Anni di ricerca per trovare il suono che voleva, quel mix di blues, soul, rock, hip – hop con influenze più sfumate di elettronica finalmente raggiunto dopo l’incontro col produttore Kenny Segal uno dei più quotati a Los Angeles già membro di Backwoodz, Team Supreme, The Kleenrz, The Jefferson Park Boys.
Un sound ritmato e rovente dove melodie, voce e strumenti si fondono in passaggi sonori che raccontano storie spesso ai margini.
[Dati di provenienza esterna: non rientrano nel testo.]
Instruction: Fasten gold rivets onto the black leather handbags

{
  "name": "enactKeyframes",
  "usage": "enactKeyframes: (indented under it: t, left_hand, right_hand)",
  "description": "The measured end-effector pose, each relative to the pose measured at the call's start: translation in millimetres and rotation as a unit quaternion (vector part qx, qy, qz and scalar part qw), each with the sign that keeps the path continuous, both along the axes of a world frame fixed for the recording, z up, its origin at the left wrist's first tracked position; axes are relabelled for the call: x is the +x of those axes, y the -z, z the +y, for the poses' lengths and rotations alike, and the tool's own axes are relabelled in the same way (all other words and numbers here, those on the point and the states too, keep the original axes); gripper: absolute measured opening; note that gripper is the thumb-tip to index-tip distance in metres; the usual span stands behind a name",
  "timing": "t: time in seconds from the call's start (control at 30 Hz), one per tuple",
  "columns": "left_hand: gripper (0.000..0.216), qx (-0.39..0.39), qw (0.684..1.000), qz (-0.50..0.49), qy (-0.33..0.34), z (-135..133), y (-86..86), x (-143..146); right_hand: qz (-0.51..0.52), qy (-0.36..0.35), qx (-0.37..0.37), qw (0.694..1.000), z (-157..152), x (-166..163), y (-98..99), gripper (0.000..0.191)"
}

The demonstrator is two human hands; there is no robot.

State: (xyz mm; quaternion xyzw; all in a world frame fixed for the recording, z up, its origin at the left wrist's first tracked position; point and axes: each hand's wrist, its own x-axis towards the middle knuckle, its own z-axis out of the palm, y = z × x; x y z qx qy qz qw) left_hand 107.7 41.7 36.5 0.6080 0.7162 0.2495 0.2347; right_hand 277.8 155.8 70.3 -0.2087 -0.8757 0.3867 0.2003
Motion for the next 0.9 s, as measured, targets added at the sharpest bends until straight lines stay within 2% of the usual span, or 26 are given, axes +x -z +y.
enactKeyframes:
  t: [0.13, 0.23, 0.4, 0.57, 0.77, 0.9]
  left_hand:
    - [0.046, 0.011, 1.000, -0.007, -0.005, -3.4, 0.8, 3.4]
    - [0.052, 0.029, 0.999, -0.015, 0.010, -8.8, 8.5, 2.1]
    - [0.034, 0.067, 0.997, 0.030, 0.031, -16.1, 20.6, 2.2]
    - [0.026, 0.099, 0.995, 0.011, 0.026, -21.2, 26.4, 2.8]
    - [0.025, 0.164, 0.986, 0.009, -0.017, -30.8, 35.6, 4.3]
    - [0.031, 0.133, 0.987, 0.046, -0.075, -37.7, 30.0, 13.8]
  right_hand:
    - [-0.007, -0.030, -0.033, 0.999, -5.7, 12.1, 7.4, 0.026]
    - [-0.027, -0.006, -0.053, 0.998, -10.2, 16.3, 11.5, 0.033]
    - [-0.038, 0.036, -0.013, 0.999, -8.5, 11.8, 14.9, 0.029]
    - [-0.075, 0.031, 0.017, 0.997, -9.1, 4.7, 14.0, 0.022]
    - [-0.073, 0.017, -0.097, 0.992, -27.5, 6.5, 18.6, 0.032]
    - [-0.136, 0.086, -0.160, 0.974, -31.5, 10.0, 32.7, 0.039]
Le chitarre di “Black Opps” che lasciano spazio a boom box e drum machine, brani come la sperimentale “LWA In The Trailer Park”, il blues che incontra l’hip – hop in “Pompeii Statues” e l’R&B moderno e contaminato di “Slow Dance In A Gay Bar” dimostrano quanto lontano si sia voluto spingere Booker.
Suono che a volte sfiora il puro minimalismo in “Speaking With The Dead” (ispirata dall’attore Haley Joel Osment come Booker a rivelato a FLOOD Magazine). Niente è mai scontato in questi quarantuno minuti neppure le chitarre acustiche e le melodie sussurrate di “Rebecca Felton Takes A BBC” tra sesso e politica.
“New World” segna una piccola svolta, da questo momento in poi le canzoni diventano più dirette come “Same Kind Of Lonely”, persino dinamicamente pop sulla scia di “Show And Tell” o “Heavy On My Mind” sui toni del blues rock e l’intensa “Hope For The Night”. Arrangiamenti laboriosi per brani indubbiamente eclettici che vanno a comporre un disco non immediato che rivela le sue qualità dopo diversi ascolti e conferma il talento di Booker.